Он наслаждался этим светлым блистающим морем, как давно ничем не любовался и не наслаждался. Почему именуют его Черным – какая странность?.. А этот Эски-Гассан, воображающий себя «владыкой морей»[57]
, – не смешон ли этот Черномор! Потёмкинская эскадра еще покажет этому хвастунишке!В Елизаветграде, в Херсоне и в Севастополе попеременно вел светлейший обычную свою пиршественную и с виду праздную жизнь, распоряжаясь южным хозяйством и началом военных действий. Мордвинову и Войновичу велел он выслать эскадру поближе к Стамбулу, чтобы сбить с толку и пугнуть турок, которые стояли в лимане вблизи Кинбурна.
Но 17 сентября в Елизаветград прискакал фельдъегерь с донесением Войновича. Светлейший полагал адмирала в плавании и был удивлен вестью из Севастополя.
Донесение было ошеломляющим.
Войнович сообщал о шторме, настигшем эскадру близ Варны, у мыса Калиакрия, об исчезновении «Марии Магдалины» и гибели фрегата «Крым». Он писал: «Корабли и фрегаты имели великую качку, открылась во всех судах течь: 9-го числа в 8-м часу пополудни на корабле “Слава Екатерины”, на котором я был, изломало многие винт-путины, по-рвались ванты, а потом переломало мачты, которые упали в воду, и прибыло в нем воды до 10 фут‹ов›, так что, отливаясь всеми помпами, ведрами и ушатами, оная не убывала. В то же самое время видно было, что ломает и на прочих кораблях и фрегатах мачты. Оный шторм продолжался пять суток, после которого все старались с запасными стеньгами и реями спасать суда и довести оных до порта». Войнович утверждал, что не было недостатка «ни в рачении, ни в усердии, ни в осторожности, ни в искусстве; а всё произошло от слабости судов и снастей». Тут Войнович сделал подробное сообщение о плохом качестве вверенных ему кораблей. Оказалось, что при малейшем волнении борта расползались, мачты валились. К тому же суда эти, как писал Войнович, не были способны к бою. Плохое скрепление «судовых членов» мешало ставить на них много орудий.
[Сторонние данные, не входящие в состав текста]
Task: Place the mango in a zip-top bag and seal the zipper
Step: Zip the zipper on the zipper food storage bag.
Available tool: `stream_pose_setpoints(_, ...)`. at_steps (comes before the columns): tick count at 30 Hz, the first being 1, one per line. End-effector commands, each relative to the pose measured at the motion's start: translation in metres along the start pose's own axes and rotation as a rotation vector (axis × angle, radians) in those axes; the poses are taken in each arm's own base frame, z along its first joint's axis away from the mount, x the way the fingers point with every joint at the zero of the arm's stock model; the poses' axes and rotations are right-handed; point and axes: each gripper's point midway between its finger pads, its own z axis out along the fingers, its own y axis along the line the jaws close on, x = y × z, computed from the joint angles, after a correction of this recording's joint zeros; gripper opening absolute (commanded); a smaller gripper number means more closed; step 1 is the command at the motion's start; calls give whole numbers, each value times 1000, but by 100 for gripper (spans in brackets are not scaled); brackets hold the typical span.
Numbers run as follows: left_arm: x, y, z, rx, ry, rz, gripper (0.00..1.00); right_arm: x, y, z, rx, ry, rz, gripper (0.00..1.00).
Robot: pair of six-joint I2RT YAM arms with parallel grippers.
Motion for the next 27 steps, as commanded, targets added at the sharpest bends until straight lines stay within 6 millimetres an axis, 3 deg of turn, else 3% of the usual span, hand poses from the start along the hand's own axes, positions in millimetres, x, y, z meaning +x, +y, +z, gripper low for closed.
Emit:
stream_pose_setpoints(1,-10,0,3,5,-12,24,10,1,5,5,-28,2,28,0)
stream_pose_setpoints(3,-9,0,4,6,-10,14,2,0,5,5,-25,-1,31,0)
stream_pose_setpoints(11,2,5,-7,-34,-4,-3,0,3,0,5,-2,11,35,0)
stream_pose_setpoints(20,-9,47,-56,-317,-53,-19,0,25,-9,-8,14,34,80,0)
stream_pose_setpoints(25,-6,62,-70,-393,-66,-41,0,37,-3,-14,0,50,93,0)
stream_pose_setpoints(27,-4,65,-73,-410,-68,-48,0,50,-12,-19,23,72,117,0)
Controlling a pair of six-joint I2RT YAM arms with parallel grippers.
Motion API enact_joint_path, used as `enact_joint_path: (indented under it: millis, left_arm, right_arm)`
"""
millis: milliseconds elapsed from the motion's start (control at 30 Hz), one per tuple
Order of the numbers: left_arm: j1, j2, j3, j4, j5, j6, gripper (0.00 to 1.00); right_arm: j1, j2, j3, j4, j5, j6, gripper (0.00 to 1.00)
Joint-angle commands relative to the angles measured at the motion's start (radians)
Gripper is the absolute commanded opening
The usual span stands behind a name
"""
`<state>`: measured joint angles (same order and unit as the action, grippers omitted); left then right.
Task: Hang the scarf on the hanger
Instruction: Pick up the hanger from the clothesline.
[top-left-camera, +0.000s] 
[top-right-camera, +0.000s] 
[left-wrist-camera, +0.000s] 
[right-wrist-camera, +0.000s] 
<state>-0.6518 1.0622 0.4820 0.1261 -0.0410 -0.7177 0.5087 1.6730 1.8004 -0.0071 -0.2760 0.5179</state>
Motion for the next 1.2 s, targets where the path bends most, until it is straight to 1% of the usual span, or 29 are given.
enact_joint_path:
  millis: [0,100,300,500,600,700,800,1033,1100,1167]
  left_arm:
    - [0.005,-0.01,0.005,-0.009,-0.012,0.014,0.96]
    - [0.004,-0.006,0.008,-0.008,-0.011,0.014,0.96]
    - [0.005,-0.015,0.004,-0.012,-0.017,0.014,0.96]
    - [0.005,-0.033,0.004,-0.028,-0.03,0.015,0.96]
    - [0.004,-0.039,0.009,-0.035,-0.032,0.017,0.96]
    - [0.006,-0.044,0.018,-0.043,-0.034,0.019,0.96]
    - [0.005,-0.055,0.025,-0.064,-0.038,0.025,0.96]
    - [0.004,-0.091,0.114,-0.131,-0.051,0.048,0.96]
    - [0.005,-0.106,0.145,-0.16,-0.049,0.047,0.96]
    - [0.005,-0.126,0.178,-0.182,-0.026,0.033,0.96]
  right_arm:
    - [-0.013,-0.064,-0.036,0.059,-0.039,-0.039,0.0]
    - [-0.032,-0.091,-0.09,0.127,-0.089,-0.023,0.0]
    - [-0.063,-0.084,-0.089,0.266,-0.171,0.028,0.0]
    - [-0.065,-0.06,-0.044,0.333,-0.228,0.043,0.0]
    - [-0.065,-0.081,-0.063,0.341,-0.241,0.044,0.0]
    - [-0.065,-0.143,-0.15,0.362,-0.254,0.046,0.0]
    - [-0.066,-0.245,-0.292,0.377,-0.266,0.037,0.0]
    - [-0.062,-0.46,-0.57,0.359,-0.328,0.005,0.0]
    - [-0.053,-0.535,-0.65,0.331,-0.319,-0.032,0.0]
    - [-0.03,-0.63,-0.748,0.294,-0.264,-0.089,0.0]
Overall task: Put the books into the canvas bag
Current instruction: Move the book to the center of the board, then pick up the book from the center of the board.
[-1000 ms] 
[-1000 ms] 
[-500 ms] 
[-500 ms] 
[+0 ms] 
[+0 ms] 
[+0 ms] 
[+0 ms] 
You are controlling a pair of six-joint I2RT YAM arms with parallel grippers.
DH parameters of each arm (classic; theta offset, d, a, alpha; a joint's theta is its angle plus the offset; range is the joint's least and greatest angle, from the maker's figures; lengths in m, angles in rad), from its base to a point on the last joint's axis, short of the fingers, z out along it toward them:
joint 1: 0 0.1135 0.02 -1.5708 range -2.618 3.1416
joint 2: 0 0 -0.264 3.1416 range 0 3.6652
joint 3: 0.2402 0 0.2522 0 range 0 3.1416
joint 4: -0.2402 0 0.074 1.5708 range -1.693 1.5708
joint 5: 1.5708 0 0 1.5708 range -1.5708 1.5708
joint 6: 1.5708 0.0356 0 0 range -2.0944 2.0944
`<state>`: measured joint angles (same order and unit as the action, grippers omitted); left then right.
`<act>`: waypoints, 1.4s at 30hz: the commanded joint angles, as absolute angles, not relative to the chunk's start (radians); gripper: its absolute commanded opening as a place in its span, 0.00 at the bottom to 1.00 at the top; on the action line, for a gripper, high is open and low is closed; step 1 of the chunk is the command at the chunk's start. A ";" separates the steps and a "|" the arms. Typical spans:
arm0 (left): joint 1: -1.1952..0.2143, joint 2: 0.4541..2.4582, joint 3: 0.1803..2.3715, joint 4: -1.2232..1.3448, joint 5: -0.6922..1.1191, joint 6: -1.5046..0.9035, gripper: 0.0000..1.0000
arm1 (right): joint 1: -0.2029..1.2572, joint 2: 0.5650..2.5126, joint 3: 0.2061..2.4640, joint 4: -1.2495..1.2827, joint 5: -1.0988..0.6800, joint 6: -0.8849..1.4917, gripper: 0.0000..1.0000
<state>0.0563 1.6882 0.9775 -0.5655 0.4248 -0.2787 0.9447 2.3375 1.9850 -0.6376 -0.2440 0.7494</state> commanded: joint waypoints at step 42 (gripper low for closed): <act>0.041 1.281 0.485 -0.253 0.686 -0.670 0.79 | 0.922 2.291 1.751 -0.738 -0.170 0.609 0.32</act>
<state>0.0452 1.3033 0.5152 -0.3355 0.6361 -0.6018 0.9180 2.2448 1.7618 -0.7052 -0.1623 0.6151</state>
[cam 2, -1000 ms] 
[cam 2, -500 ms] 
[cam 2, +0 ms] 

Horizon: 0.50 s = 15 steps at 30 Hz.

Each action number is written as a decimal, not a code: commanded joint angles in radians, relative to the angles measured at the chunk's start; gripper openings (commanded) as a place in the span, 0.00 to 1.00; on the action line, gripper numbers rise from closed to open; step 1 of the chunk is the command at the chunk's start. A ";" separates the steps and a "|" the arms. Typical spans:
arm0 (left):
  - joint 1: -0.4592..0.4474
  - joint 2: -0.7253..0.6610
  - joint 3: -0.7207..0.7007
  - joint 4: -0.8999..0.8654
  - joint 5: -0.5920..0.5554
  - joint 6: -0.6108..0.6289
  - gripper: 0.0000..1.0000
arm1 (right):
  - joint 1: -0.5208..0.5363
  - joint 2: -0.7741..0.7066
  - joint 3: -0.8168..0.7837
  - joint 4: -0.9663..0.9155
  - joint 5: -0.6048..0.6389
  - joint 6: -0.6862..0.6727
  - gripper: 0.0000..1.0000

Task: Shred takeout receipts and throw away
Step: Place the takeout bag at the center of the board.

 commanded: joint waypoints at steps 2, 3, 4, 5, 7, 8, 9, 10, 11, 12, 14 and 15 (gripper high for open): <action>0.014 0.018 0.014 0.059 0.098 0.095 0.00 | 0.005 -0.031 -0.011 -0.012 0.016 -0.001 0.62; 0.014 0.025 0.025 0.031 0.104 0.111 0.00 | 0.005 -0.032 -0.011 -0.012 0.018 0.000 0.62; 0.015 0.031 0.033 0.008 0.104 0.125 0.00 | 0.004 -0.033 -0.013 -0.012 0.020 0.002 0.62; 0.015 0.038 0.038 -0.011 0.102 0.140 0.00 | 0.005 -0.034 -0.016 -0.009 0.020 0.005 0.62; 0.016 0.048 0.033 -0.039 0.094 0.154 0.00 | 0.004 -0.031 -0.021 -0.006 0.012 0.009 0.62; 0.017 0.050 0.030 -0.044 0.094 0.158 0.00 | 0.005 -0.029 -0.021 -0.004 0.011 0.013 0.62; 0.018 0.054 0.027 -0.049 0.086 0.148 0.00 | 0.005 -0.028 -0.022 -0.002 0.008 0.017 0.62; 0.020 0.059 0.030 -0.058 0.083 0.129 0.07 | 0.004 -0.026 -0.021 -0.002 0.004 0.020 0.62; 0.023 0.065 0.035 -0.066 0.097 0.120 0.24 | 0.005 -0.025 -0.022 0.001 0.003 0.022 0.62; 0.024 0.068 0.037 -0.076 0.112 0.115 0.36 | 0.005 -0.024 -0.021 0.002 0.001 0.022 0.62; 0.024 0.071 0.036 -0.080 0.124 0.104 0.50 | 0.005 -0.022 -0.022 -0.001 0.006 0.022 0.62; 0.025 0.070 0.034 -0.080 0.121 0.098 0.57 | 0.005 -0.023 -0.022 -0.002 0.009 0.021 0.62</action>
Светлейший был суеверен и в гибели «Крыма» увидел страшное предзнаменование.
Война предстала перед ним в новом обличии. Фантазия его рисовала мощную эскадру старого морского волка Эски-Гассана. Рядом с ним видел он бедные свои, наспех строенные парусники, слабые, поросшие водорослями и ракушками. Он усиливался вспомнить несчастного Тверитинова, капитана погибшего «Крыма», и тот представлялся ему маленьким и ничтожным человечком. Море казалось ему разъяренным черным чудовищем (теперь понимал он его именование). Разве мог совладать с ним маленький капитан! Славное свое детище, великий новый порт видел теперь светлейший пустынным городишкой. Батареи севастопольские, казавшиеся столь надежными, вряд ли способны были отразить нападение и одного отряда турецкой эскадры.
Крым был незащищен. Крым был обнажен, слаб, бесхлебен, полон изменами. Крым надо было сдать!
Обуреваемый сомнениями, весь во власти мрачных картин, созданных собственной необузданной фантазией, светлейший писал Екатерине: «Крым удержать невозможно, надо выводить войска».